Re: spark.executor.cores

Jean Georges Perrin Fri, 15 Jul 2016 13:36:18 -0700

Hey Mich,


Oh well, you know, us humble programmers try to modestly understand what the 
brilliant data scientists are designing and, I can assure you that it is not 
easy.

Basically the way I use Spark is in 2 ways:

1) As a developer
I just embed the Spark binaries (jars) in my Maven POM. In the app, when I need 
to have Spark do something, I just call the local's master (quick example here: 
http://jgp.net/2016/06/26/your-very-first-apache-spark-application/ 
<http://jgp.net/2016/06/26/your-very-first-apache-spark-application/>).

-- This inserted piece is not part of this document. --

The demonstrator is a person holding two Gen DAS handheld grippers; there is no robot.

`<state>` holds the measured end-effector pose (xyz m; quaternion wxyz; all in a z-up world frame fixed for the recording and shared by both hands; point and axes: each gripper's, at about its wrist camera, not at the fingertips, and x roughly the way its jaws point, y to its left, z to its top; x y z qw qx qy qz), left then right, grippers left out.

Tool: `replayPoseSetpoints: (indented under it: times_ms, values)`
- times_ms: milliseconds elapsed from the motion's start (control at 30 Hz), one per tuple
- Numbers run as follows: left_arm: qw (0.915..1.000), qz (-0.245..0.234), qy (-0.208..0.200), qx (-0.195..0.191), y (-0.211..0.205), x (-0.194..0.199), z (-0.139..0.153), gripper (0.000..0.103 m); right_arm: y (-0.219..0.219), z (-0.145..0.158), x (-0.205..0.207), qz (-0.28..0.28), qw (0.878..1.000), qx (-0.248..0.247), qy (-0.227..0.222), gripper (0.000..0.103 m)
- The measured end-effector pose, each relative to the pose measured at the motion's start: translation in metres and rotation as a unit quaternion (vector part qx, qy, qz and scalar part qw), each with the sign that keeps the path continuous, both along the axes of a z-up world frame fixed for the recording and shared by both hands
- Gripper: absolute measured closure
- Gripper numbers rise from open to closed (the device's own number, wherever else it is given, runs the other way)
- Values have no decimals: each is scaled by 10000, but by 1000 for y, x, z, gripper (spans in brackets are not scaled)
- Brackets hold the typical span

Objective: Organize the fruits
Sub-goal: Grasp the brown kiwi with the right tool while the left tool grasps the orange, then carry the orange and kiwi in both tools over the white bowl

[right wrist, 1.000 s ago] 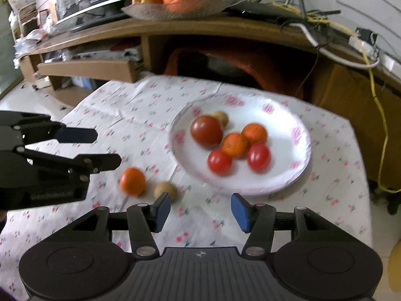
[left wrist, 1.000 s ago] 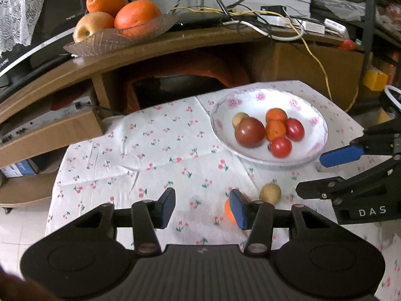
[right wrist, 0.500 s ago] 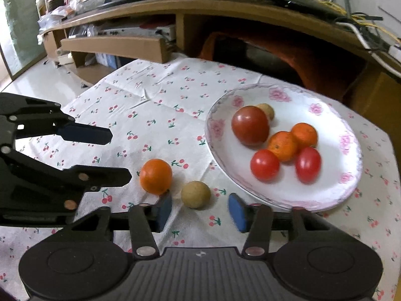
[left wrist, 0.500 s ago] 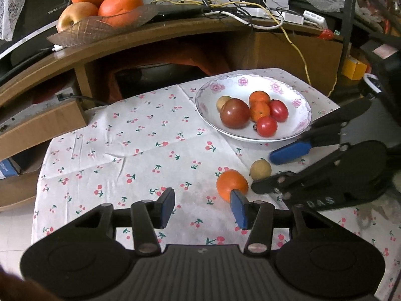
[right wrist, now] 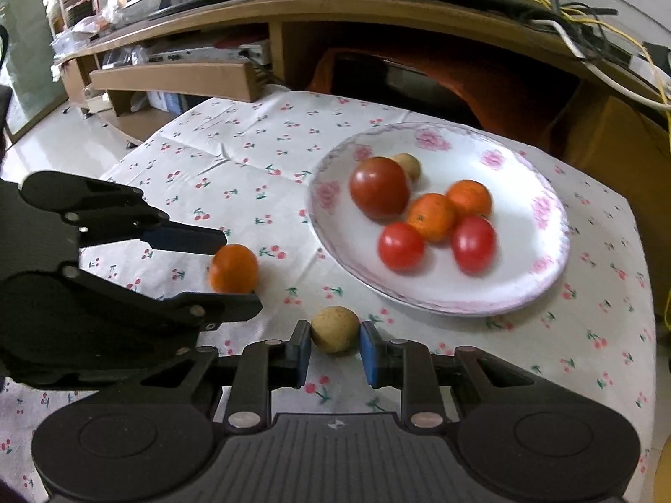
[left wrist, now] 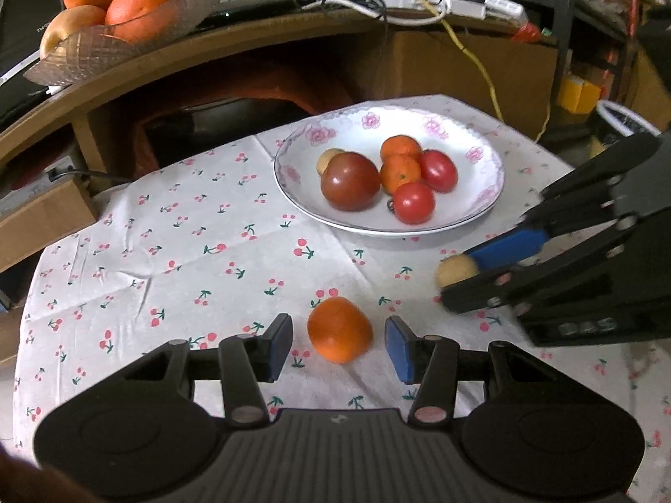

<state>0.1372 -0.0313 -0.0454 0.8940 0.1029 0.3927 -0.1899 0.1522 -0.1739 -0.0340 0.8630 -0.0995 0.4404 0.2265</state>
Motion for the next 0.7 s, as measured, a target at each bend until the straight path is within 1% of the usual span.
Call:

Pro: this is the super-duper easy & lazy way, works like a charm, setup under 5 
minutes with one arm in your back and being blindfolded.
Con: well, I have a MacBook Air, a nice MacBook Air, but still it is only a 
MacBook Air, with 8GB or RAM and 2 cores... My analysis never finished (but a 
subset does).

2) As a database
Ok, some will probably find that shocking, but I used Spark as a database on a 
distance computer (my sweet Micha). The app connects to Spark, tells it what to 
do, and the application "consumes" the data crunching done by Spark on Micha (a 
bit more of the architecture there: 
http://jgp.net/2016/07/14/chapel-hill-we-dont-have-a-problem/ 
<http://jgp.net/2016/07/14/chapel-hill-we-dont-have-a-problem/>). 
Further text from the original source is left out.